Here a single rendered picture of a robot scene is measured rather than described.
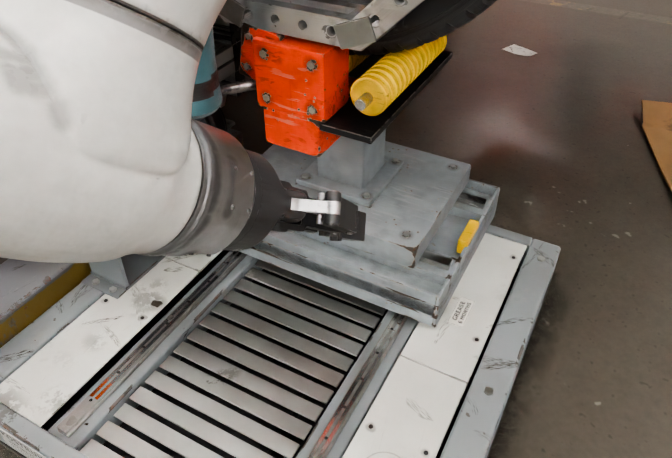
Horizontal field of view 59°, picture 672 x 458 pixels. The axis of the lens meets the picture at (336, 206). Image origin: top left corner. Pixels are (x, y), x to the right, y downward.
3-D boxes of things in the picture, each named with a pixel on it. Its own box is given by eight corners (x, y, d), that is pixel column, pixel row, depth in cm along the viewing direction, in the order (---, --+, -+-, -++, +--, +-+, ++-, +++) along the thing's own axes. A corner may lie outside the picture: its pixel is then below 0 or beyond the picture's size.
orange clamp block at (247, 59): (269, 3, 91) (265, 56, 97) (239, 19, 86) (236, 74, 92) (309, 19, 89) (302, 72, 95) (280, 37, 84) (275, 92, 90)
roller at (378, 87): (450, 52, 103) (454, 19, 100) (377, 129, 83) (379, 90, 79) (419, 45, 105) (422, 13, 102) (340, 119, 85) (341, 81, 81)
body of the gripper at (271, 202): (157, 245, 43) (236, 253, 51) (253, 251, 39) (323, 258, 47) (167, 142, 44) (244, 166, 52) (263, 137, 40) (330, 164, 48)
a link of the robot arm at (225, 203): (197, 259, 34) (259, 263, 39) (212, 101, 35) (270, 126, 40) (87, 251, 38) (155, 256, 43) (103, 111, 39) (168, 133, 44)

******

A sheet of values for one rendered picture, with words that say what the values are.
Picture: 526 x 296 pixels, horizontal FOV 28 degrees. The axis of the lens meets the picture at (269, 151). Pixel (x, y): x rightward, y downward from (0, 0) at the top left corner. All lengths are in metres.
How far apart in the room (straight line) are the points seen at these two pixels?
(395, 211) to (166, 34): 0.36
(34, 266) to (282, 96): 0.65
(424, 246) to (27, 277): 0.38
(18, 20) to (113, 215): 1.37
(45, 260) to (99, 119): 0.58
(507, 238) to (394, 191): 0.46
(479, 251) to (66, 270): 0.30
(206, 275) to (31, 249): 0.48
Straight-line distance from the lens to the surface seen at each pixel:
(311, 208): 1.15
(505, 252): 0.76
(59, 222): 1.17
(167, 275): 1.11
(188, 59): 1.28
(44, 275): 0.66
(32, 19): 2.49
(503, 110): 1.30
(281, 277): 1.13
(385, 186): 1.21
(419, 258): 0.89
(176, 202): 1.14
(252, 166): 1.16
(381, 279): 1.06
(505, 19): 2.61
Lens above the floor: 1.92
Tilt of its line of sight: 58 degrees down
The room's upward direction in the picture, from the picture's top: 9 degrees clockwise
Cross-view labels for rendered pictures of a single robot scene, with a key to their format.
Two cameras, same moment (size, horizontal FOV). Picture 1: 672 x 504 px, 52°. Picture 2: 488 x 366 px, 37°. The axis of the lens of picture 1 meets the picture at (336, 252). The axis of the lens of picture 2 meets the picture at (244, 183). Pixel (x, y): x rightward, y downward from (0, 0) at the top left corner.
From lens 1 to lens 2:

******

- [Exercise brief] Going back over the entries above, copy word for word every line from the one that has "A sheet of values" on through the one that has "(311, 208): 1.15".

- [Written solution]
A sheet of values for one rendered picture, with words that say what the values are.
Picture: 526 x 296 pixels, horizontal FOV 28 degrees. The axis of the lens meets the picture at (269, 151). Pixel (x, y): x rightward, y downward from (0, 0) at the top left corner. All lengths are in metres.
How far apart in the room (straight line) are the points seen at these two pixels?
(395, 211) to (166, 34): 0.36
(34, 266) to (282, 96): 0.65
(424, 246) to (27, 277): 0.38
(18, 20) to (113, 215): 1.37
(45, 260) to (99, 119): 0.58
(507, 238) to (394, 191): 0.46
(479, 251) to (66, 270): 0.30
(206, 275) to (31, 249): 0.48
Straight-line distance from the lens to the surface seen at each pixel:
(311, 208): 1.15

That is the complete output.